*** STORED DATA ***
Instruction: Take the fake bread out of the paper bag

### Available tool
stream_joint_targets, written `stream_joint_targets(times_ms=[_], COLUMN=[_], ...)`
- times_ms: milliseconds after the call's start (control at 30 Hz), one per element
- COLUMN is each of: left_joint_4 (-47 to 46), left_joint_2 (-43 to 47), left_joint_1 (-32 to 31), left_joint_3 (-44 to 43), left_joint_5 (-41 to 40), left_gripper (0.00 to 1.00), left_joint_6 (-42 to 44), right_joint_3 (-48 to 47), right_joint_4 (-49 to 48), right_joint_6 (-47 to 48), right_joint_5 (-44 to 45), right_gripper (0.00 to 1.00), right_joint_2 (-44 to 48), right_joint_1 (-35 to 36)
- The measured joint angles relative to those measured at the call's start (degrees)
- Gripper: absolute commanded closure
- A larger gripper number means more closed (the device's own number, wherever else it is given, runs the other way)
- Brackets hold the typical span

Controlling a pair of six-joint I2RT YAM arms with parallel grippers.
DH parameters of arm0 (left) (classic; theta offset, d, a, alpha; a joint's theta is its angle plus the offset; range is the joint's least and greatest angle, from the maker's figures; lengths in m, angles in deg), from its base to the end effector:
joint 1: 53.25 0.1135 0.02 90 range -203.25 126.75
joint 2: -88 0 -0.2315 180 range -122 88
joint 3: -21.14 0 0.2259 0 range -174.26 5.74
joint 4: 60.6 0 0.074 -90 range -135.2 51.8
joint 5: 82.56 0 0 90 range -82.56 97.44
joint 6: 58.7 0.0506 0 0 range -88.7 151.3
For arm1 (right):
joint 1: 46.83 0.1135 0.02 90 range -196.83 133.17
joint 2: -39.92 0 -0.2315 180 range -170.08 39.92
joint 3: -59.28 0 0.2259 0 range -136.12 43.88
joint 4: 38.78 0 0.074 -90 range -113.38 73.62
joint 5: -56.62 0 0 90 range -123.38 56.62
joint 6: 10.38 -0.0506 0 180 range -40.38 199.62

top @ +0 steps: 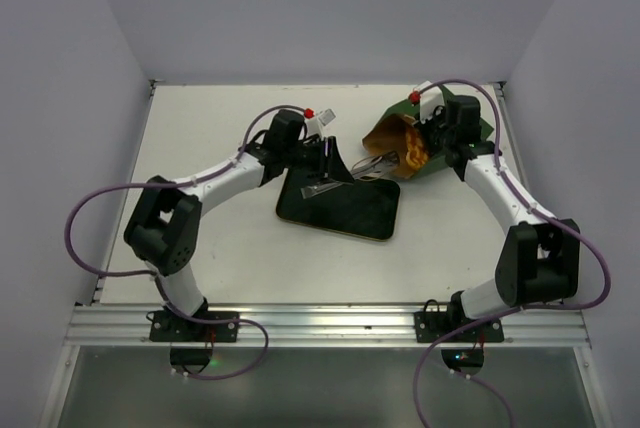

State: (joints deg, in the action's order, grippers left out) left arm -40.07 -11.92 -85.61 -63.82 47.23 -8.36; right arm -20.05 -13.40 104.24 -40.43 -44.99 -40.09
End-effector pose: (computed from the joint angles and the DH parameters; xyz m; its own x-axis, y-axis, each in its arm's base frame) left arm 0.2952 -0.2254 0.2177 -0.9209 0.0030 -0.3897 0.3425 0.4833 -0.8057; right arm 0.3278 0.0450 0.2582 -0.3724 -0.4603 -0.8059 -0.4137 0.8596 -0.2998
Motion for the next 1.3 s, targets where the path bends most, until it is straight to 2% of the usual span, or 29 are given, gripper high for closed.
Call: stream_joint_targets(times_ms=[400, 933, 1033, 1133, 1300], left_joint_4=[-3.34, -5.42, -5.49, -5.62, -5.84], left_joint_2=[-11.65, -20.74, -22.34, -23.3, -23.37], left_joint_1=[-0.72, -2.1, -2.86, -3.43, -3.67], left_joint_3=[-8.17, -15.82, -17.2, -18.08, -18.23], left_joint_5=[-0.2, 1.81, 1.95, 1.97, 1.95], left_gripper=[0.52, 0.51, 0.58, 0.75, 0.92], left_joint_6=[-3.34, -6.69, -7.48, -8.35, -9.27], right_joint_3=[1.25, 1.6, 1.6, 1.6, 1.73], right_joint_4=[-0.63, -0.72, -0.74, -0.74, -0.76], right_joint_6=[-0.15, -0.57, -0.59, -0.59, -0.59], right_joint_5=[0.0, -0.09, -0.11, -0.11, 0.0], right_gripper=[0.98, 0.98, 0.98, 0.98, 0.99], right_joint_2=[1.01, 1.11, 1.11, 1.2, 1.7], right_joint_1=[0.0, 0.0, 0.0, 0.0, -0.09])
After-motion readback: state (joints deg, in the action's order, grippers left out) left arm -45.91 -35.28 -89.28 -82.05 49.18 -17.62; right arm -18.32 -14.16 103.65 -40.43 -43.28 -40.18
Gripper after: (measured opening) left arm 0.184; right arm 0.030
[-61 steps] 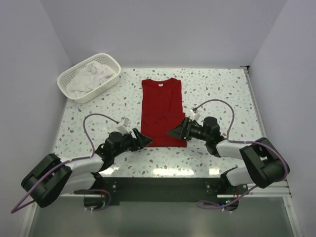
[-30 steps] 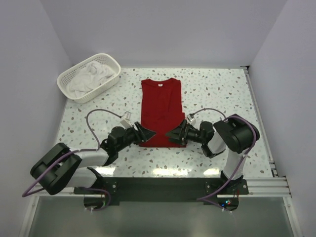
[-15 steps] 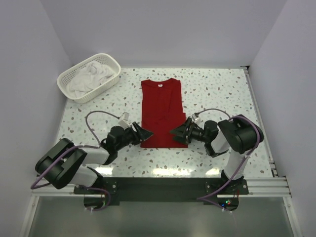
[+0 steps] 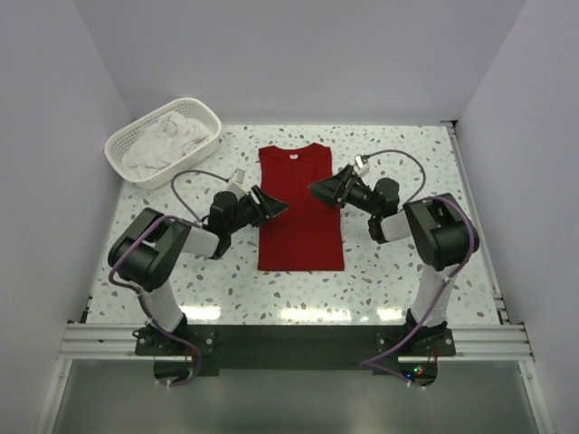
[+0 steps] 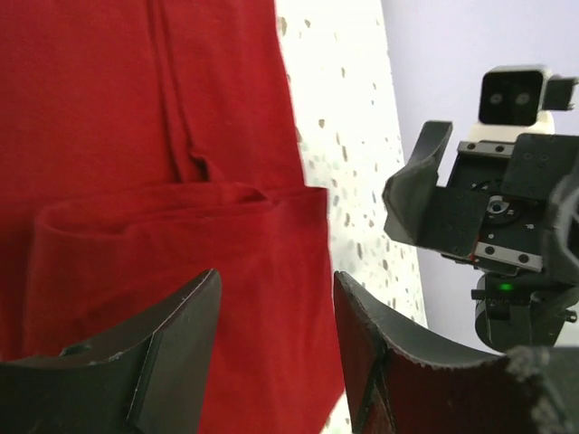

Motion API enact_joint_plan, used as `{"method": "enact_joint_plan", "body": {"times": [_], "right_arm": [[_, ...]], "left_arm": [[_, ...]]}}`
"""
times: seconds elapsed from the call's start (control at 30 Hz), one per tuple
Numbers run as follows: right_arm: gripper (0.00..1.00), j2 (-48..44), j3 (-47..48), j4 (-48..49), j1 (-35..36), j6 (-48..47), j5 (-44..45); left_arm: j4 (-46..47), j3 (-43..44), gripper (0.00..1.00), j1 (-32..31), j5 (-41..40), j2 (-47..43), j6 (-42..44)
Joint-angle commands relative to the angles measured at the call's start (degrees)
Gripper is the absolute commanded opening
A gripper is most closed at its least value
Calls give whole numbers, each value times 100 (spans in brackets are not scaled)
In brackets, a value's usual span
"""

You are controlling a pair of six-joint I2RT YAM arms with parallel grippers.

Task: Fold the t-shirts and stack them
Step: Fold the tshirt

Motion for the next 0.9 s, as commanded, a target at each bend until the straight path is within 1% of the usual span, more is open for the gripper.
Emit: {"method": "enact_joint_plan", "body": {"times": [0.0, 0.13, 0.27, 0.43, 0.53, 0.57, 0.6, 0.63, 0.67, 0.7, 0.73, 0.77, 0.8, 0.83, 0.87], "right_arm": [[80, 540, 248, 172, -199, 11, 97], [80, 1181, 319, 163, -366, -68, 141], [79, 1446, 267, -12, -542, -278, 193], [79, 1298, 179, -495, -612, -472, 229], [79, 790, 153, -996, -621, -744, 229], [79, 631, 170, -1397, -621, -980, 246], [80, 229, 187, -1688, -612, -1148, 264], [80, 17, 231, -2039, -612, -1349, 273], [80, -194, 275, -2443, -604, -1804, 299], [80, -684, 389, -3335, -604, -2069, 421], [80, -915, 459, -3831, -586, -2646, 518], [80, -1178, 660, -5002, -569, -2983, 806], [81, -1398, 775, -5588, -542, -3308, 992], [81, -1792, 881, -6133, -507, -3607, 1176], [81, -1970, 1065, -7070, -420, -4089, 1404]], "left_arm": [[509, 396, 57, 216, 278, 439, 177], [711, 467, 56, 409, 348, 1027, 54], [940, 362, 55, 594, 375, 1301, -104], [1019, 19, 55, 691, 366, 1188, -342], [905, -104, 55, 735, 331, 908, -368], [862, -105, 55, 743, 366, 811, -351], [644, -44, 55, 743, 383, 696, -299], [476, 27, 56, 743, 401, 452, -237], [283, 97, 57, 743, 462, 327, -132], [-180, 280, 59, 743, 498, 204, 86], [-437, 369, 61, 735, 524, -67, 210], [-683, 448, 62, 735, 550, -209, 429], [-1164, 545, 64, 726, 533, -349, 536], [-1448, 607, 65, 709, 516, -655, 650], [-1781, 668, 66, 691, 402, -806, 921]]}}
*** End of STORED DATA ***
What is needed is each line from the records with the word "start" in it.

- times_ms: milliseconds after the call's start (control at 30 Hz), one per element
- The measured joint angles relative to those measured at the call's start (degrees)
times: seconds elapsed from the call's start (control at 30 Hz), one per tuple
Joint-angle commands relative to the angles measured at the call's start (degrees)

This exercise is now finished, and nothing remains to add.